Philos Trans R Soc Lond B Biol Sci. 2010 Jan 12;365(1537):207-12. doi: 10.1098/rstb.2009.0221.
The conversion of data into knowledge constitutes a great challenge for future biological research. The new science of Systems Biology claims to be able to solve the problem but I contend that this approach will fail because deducing models of function from the behaviour of a complex system is an inverse problem that is impossible to solve. In addition, one cannot easily escape into high-level holistic approaches, since the essence of all biological systems is that they are encoded as molecular descriptions in their genes and since genes are molecules and exert their functions through other molecules, the molecular explanation must constitute the core of understanding biological systems.

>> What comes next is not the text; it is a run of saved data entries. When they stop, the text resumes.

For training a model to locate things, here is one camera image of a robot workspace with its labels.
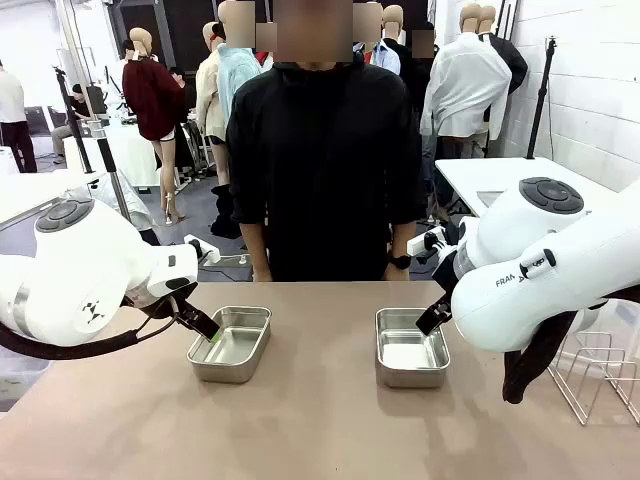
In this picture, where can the white side table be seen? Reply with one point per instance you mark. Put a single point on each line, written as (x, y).
(475, 175)

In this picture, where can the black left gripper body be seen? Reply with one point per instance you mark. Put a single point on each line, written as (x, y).
(170, 300)

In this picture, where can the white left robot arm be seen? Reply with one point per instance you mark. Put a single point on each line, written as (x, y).
(75, 260)

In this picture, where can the red top mannequin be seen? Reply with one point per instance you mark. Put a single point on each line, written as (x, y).
(264, 59)

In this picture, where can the silver metal pole stand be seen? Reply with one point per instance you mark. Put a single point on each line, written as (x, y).
(111, 160)

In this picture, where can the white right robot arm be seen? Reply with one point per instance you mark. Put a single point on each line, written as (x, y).
(525, 295)

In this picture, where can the person right forearm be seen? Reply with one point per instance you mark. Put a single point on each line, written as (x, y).
(257, 250)

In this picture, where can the dark jacket blue shirt mannequin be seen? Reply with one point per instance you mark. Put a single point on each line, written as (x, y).
(387, 57)

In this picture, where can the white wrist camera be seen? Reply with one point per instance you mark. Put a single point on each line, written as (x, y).
(420, 245)
(207, 252)

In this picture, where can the dark red dress mannequin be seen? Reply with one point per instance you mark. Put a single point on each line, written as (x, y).
(152, 100)

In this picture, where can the white floor power strip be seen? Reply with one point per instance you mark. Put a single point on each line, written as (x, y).
(235, 258)

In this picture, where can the black tripod stand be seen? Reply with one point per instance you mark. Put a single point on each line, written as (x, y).
(76, 125)
(540, 100)

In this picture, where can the person torso black shirt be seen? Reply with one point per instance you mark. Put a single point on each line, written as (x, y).
(325, 175)

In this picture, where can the light blue shirt mannequin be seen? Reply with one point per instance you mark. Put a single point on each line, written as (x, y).
(235, 75)

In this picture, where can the rectangular stainless steel container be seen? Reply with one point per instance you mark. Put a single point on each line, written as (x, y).
(410, 350)
(235, 345)

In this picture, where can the white background table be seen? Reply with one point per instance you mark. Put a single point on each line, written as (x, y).
(130, 150)

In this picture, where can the person left forearm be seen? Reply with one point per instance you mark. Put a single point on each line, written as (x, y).
(402, 240)

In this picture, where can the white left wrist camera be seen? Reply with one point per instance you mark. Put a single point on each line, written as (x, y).
(207, 252)

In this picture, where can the black wristwatch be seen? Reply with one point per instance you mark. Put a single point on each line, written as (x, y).
(400, 261)

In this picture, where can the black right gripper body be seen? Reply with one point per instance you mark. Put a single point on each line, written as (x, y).
(444, 275)

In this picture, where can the white shirt mannequin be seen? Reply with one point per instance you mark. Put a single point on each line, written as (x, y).
(465, 85)

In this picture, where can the standing person white shirt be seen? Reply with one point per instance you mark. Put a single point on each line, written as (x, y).
(12, 100)

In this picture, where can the black jacket mannequin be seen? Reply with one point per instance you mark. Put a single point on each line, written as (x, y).
(512, 60)

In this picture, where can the beige shirt mannequin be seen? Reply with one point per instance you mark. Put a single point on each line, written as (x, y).
(207, 100)

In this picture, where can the person left hand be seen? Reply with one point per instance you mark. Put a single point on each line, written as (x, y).
(396, 276)

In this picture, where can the seated person black shirt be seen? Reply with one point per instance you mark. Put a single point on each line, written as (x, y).
(82, 107)

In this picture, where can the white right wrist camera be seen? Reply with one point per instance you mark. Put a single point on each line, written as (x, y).
(420, 245)

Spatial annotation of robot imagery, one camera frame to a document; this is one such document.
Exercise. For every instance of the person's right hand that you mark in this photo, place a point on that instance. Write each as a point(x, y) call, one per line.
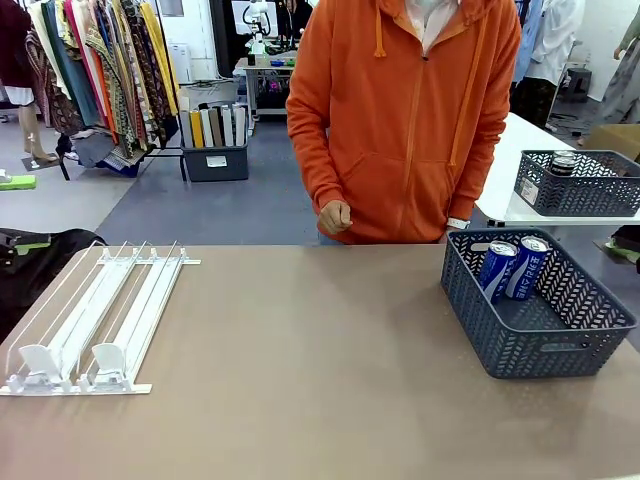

We then solve the forward problem of computing the behaviour of the system from its components and their interactions. I propose that the correct level of abstraction is the cell and provide an outline of CELLMAP, a design for a system to organize biological information.
数据到知识的转化对未来的生物学研究构成了巨大的挑战。系统生物学这门新科学声称能够解决这个问题,但我认为这种方法将会失败,因为从复杂系统的行为中推导出功能模型是一个不可能解决的逆问题。此外,人们不可能轻易地逃避到高层次的整体方法中,因为所有生物系统的本质都是它们被编码在基因中的分子描述,并且由于基因是分子,它们通过其他分子发挥其功能,因此分子解释必须构成理解生物系统的核心。然后,我们从系统的组成部分及其相互作用出发,解决系统行为的正向问题。我提出正确的抽象层次是细胞,并提供了 CELLMAP 的概述,这是一个组织生物信息的系统设计。